Quotes of Note | Reviews in Print
Their Exagmination Round Our Factification for Incamination of Music from the Works of James Joyce
:: Jolas :: Jordan :: Bowen :: Connolly :: Pearce :: Ellmann ::
From a college instructor and a Joycean
The following letter, dated March 10, 1977, was sent to Mr. McDermott after his performance of music from Joyce's works at the Buffalo symposium in June of the previous year. It was written by Richard Pearce, now a Professor of English, Emeritus, at Wheaton College.

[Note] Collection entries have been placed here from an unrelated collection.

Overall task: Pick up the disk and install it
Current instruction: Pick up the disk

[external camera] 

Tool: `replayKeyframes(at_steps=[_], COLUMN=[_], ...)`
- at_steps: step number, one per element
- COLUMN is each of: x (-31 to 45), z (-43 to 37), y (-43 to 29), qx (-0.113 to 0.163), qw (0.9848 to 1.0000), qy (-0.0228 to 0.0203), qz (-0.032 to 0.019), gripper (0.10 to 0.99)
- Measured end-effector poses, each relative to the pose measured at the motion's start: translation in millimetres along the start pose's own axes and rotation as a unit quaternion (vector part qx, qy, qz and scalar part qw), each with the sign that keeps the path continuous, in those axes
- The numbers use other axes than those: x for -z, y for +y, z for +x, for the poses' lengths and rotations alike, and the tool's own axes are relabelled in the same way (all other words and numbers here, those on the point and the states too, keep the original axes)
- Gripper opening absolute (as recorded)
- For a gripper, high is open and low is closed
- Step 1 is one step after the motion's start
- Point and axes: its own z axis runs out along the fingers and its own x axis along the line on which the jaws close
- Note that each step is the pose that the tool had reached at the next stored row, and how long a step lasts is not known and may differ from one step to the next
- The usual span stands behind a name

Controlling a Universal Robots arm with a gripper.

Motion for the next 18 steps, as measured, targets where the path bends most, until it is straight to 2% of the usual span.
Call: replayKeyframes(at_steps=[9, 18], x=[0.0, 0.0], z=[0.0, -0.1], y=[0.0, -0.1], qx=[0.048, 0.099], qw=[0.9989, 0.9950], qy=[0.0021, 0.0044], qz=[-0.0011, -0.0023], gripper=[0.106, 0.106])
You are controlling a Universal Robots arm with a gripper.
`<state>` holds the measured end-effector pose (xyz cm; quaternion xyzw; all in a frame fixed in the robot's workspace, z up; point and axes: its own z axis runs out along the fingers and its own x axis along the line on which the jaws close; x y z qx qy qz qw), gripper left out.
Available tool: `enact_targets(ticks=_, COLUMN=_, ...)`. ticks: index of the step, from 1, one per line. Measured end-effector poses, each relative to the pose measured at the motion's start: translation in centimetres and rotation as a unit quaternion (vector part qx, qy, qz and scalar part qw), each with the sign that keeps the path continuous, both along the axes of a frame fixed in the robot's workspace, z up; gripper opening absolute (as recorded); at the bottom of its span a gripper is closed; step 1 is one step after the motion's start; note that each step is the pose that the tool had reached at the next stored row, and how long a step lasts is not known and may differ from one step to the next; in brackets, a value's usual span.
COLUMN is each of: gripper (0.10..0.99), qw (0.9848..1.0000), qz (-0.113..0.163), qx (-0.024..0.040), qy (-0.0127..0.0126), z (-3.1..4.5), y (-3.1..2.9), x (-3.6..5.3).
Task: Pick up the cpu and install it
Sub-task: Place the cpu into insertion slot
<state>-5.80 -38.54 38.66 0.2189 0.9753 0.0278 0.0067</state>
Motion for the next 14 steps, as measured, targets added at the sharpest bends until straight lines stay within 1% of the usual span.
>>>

I would like to tell you again, and anyone else who may be concerned, how stimulating and illuminating I found your performance of Joyce's songs, and I commend its vocal and dramatic virtuosity. I have been teaching Ulysses for ten years; I have attended conferences and given and published papers on Joyce. But a whole dimension of the novel was opened to me at your performance last summer. To know the song that Bloom sang to himself all day is to know how Bloom felt; to know the songs sung by other characters is to feel ironies that cannot be conveyed by the lyrics on the page, let alone the notes in a reference book. I look forward to the privilege of sharing another of your performances with my students.
— Richard Pearce, Professor
Dept. of English
Wheaton College
Prof. Pearce continues to teach James Joyce and modern fiction at Wheaton. His book, The Politics of Narration: James Joyce, William Faulkner, and Virginia Woolf, was published by Rutgers University Press in 1991.